§ **WORK TO COMPLETE**
What's needed is a full, exact retyping of the records.

#### DATA FOR THIS TASK ####

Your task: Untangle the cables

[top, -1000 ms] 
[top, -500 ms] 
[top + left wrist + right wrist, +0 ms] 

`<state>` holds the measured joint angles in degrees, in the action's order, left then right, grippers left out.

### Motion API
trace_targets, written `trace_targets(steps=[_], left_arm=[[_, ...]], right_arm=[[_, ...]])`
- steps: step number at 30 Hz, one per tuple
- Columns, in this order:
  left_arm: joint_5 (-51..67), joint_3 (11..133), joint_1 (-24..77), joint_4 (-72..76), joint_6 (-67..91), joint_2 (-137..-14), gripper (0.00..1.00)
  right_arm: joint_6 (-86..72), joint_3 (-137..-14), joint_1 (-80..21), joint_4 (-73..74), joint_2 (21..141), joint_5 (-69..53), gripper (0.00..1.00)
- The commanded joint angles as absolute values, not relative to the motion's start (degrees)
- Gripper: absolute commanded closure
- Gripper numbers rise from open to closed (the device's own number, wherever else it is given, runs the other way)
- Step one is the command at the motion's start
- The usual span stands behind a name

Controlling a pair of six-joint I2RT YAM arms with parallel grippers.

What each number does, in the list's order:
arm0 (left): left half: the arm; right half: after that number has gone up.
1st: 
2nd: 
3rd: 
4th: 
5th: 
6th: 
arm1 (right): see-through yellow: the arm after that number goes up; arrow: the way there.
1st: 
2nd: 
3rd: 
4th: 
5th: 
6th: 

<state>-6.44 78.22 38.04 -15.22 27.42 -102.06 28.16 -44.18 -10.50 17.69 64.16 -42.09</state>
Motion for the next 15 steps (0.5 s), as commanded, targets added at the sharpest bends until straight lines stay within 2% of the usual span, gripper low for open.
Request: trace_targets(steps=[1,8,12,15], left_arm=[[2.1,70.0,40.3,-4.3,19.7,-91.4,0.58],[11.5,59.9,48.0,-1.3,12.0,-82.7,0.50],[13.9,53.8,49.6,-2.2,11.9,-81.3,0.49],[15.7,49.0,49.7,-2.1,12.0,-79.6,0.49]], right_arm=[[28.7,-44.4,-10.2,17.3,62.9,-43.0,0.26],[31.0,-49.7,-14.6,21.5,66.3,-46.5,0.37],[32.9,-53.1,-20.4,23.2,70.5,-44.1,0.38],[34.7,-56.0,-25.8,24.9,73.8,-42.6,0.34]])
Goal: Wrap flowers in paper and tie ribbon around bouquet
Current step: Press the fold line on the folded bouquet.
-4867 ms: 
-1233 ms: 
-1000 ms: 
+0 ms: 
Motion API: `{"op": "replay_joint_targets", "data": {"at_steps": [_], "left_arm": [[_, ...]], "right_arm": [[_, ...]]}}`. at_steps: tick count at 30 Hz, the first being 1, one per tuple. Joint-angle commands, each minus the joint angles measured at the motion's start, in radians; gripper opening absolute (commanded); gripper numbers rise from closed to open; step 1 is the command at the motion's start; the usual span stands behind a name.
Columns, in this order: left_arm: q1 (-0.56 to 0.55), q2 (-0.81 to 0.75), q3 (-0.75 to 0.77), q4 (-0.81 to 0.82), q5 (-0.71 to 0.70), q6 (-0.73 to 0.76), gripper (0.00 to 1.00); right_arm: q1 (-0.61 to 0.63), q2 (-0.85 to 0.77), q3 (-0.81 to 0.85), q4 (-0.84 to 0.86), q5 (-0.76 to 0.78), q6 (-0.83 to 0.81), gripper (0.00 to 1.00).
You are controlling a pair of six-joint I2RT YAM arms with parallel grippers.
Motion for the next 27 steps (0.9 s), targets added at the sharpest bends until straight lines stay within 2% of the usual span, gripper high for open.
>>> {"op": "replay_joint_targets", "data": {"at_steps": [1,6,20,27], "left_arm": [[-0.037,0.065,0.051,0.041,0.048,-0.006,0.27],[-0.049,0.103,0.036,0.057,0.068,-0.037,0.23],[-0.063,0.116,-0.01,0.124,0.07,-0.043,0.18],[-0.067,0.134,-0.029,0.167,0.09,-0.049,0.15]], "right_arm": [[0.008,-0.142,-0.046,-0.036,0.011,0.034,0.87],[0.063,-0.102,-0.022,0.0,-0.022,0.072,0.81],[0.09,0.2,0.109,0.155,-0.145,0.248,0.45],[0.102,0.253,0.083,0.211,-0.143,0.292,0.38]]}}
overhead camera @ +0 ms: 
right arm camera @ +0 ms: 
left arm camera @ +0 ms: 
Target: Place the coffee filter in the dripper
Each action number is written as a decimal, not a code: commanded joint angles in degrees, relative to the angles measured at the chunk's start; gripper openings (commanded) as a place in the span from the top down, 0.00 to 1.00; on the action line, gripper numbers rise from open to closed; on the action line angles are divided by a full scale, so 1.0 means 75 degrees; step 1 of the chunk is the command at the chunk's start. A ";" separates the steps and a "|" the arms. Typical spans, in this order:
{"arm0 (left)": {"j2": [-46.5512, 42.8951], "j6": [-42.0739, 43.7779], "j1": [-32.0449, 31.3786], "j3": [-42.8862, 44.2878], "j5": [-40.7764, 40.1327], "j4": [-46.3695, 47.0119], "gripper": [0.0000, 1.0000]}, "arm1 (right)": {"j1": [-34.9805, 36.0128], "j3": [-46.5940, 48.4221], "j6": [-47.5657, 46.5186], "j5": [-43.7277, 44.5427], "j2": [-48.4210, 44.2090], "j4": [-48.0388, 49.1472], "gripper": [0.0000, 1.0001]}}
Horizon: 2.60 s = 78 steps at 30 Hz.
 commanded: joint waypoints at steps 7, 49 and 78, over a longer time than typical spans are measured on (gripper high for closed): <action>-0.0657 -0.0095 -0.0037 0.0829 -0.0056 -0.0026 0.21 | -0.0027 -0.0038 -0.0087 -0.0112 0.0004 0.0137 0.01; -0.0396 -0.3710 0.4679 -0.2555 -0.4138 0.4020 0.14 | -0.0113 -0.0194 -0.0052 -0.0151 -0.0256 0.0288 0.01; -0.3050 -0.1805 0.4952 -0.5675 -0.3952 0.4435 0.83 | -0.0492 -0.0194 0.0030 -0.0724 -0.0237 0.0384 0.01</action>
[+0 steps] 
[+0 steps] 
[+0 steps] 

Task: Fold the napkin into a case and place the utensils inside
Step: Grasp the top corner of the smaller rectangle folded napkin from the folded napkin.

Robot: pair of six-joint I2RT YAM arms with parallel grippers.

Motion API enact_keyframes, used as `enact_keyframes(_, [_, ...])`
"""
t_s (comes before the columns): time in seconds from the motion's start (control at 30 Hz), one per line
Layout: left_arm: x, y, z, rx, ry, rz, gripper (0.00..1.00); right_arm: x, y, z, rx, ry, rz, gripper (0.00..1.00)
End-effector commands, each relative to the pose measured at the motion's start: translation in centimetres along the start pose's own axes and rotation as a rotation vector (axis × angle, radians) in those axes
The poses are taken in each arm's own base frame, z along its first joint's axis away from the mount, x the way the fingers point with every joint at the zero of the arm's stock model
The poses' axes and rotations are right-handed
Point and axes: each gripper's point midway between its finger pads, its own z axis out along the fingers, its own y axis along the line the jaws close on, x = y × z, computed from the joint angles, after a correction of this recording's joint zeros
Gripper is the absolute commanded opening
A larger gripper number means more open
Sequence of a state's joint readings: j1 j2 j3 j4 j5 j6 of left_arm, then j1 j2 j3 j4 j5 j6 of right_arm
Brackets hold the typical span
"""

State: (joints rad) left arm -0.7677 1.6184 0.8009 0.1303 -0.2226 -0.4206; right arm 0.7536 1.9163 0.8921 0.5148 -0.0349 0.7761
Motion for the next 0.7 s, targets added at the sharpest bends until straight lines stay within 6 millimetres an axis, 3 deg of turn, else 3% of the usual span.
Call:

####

§ **TASK SOLUTION**
Your task: Untangle the cables

[top, -1000 ms] 
[top, -500 ms] 
[top + left wrist + right wrist, +0 ms] 

`<state>` holds the measured joint angles in degrees, in the action's order, left then right, grippers left out.

### Motion API
trace_targets, written `trace_targets(steps=[_], left_arm=[[_, ...]], right_arm=[[_, ...]])`
- steps: step number at 30 Hz, one per tuple
- Columns, in this order:
  left_arm: joint_5 (-51..67), joint_3 (11..133), joint_1 (-24..77), joint_4 (-72..76), joint_6 (-67..91), joint_2 (-137..-14), gripper (0.00..1.00)
  right_arm: joint_6 (-86..72), joint_3 (-137..-14), joint_1 (-80..21), joint_4 (-73..74), joint_2 (21..141), joint_5 (-69..53), gripper (0.00..1.00)
- The commanded joint angles as absolute values, not relative to the motion's start (degrees)
- Gripper: absolute commanded closure
- Gripper numbers rise from open to closed (the device's own number, wherever else it is given, runs the other way)
- Step one is the command at the motion's start
- The usual span stands behind a name

Controlling a pair of six-joint I2RT YAM arms with parallel grippers.

What each number does, in the list's order:
arm0 (left): left half: the arm; right half: after that number has gone up.
1st: 
2nd: 
3rd: 
4th: 
5th: 
6th: 
arm1 (right): see-through yellow: the arm after that number goes up; arrow: the way there.
1st: 
2nd: 
3rd: 
4th: 
5th: 
6th: 

<state>-6.44 78.22 38.04 -15.22 27.42 -102.06 28.16 -44.18 -10.50 17.69 64.16 -42.09</state>
Motion for the next 15 steps (0.5 s), as commanded, targets added at the sharpest bends until straight lines stay within 2% of the usual span, gripper low for open.
Request: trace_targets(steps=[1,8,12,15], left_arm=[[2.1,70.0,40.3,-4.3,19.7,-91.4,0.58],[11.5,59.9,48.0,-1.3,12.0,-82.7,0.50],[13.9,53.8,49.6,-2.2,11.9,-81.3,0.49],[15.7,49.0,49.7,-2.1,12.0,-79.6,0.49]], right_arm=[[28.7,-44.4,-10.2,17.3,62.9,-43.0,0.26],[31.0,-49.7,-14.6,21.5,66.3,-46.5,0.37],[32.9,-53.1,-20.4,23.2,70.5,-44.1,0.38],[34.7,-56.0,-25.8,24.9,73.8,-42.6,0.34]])
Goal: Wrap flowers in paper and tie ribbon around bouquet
Current step: Press the fold line on the folded bouquet.
-4867 ms: 
-1233 ms: 
-1000 ms: 
+0 ms: 
Motion API: `{"op": "replay_joint_targets", "data": {"at_steps": [_], "left_arm": [[_, ...]], "right_arm": [[_, ...]]}}`. at_steps: tick count at 30 Hz, the first being 1, one per tuple. Joint-angle commands, each minus the joint angles measured at the motion's start, in radians; gripper opening absolute (commanded); gripper numbers rise from closed to open; step 1 is the command at the motion's start; the usual span stands behind a name.
Columns, in this order: left_arm: q1 (-0.56 to 0.55), q2 (-0.81 to 0.75), q3 (-0.75 to 0.77), q4 (-0.81 to 0.82), q5 (-0.71 to 0.70), q6 (-0.73 to 0.76), gripper (0.00 to 1.00); right_arm: q1 (-0.61 to 0.63), q2 (-0.85 to 0.77), q3 (-0.81 to 0.85), q4 (-0.84 to 0.86), q5 (-0.76 to 0.78), q6 (-0.83 to 0.81), gripper (0.00 to 1.00).
You are controlling a pair of six-joint I2RT YAM arms with parallel grippers.
Motion for the next 27 steps (0.9 s), targets added at the sharpest bends until straight lines stay within 2% of the usual span, gripper high for open.
>>> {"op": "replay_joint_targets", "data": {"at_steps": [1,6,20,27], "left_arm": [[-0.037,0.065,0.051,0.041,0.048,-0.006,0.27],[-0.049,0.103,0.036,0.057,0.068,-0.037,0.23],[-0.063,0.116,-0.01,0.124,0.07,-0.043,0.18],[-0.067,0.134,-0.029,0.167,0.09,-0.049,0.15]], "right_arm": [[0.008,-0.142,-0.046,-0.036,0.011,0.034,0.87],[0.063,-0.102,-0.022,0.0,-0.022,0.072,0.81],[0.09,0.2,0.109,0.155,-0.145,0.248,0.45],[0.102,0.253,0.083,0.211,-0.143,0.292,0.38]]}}
overhead camera @ +0 ms: 
right arm camera @ +0 ms: 
left arm camera @ +0 ms: 
Target: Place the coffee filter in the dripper
Each action number is written as a decimal, not a code: commanded joint angles in degrees, relative to the angles measured at the chunk's start; gripper openings (commanded) as a place in the span from the top down, 0.00 to 1.00; on the action line, gripper numbers rise from open to closed; on the action line angles are divided by a full scale, so 1.0 means 75 degrees; step 1 of the chunk is the command at the chunk's start. A ";" separates the steps and a "|" the arms. Typical spans, in this order:
{"arm0 (left)": {"j2": [-46.5512, 42.8951], "j6": [-42.0739, 43.7779], "j1": [-32.0449, 31.3786], "j3": [-42.8862, 44.2878], "j5": [-40.7764, 40.1327], "j4": [-46.3695, 47.0119], "gripper": [0.0000, 1.0000]}, "arm1 (right)": {"j1": [-34.9805, 36.0128], "j3": [-46.5940, 48.4221], "j6": [-47.5657, 46.5186], "j5": [-43.7277, 44.5427], "j2": [-48.4210, 44.2090], "j4": [-48.0388, 49.1472], "gripper": [0.0000, 1.0001]}}
Horizon: 2.60 s = 78 steps at 30 Hz.
 commanded: joint waypoints at steps 7, 49 and 78, over a longer time than typical spans are measured on (gripper high for closed): <action>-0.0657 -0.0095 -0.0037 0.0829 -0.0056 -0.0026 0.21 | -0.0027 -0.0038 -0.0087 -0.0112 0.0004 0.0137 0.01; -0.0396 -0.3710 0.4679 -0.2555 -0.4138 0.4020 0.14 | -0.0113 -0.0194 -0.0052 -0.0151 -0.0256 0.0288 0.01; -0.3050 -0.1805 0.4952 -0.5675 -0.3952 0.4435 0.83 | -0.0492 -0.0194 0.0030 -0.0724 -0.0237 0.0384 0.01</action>
[+0 steps] 
[+0 steps] 
[+0 steps] 

Task: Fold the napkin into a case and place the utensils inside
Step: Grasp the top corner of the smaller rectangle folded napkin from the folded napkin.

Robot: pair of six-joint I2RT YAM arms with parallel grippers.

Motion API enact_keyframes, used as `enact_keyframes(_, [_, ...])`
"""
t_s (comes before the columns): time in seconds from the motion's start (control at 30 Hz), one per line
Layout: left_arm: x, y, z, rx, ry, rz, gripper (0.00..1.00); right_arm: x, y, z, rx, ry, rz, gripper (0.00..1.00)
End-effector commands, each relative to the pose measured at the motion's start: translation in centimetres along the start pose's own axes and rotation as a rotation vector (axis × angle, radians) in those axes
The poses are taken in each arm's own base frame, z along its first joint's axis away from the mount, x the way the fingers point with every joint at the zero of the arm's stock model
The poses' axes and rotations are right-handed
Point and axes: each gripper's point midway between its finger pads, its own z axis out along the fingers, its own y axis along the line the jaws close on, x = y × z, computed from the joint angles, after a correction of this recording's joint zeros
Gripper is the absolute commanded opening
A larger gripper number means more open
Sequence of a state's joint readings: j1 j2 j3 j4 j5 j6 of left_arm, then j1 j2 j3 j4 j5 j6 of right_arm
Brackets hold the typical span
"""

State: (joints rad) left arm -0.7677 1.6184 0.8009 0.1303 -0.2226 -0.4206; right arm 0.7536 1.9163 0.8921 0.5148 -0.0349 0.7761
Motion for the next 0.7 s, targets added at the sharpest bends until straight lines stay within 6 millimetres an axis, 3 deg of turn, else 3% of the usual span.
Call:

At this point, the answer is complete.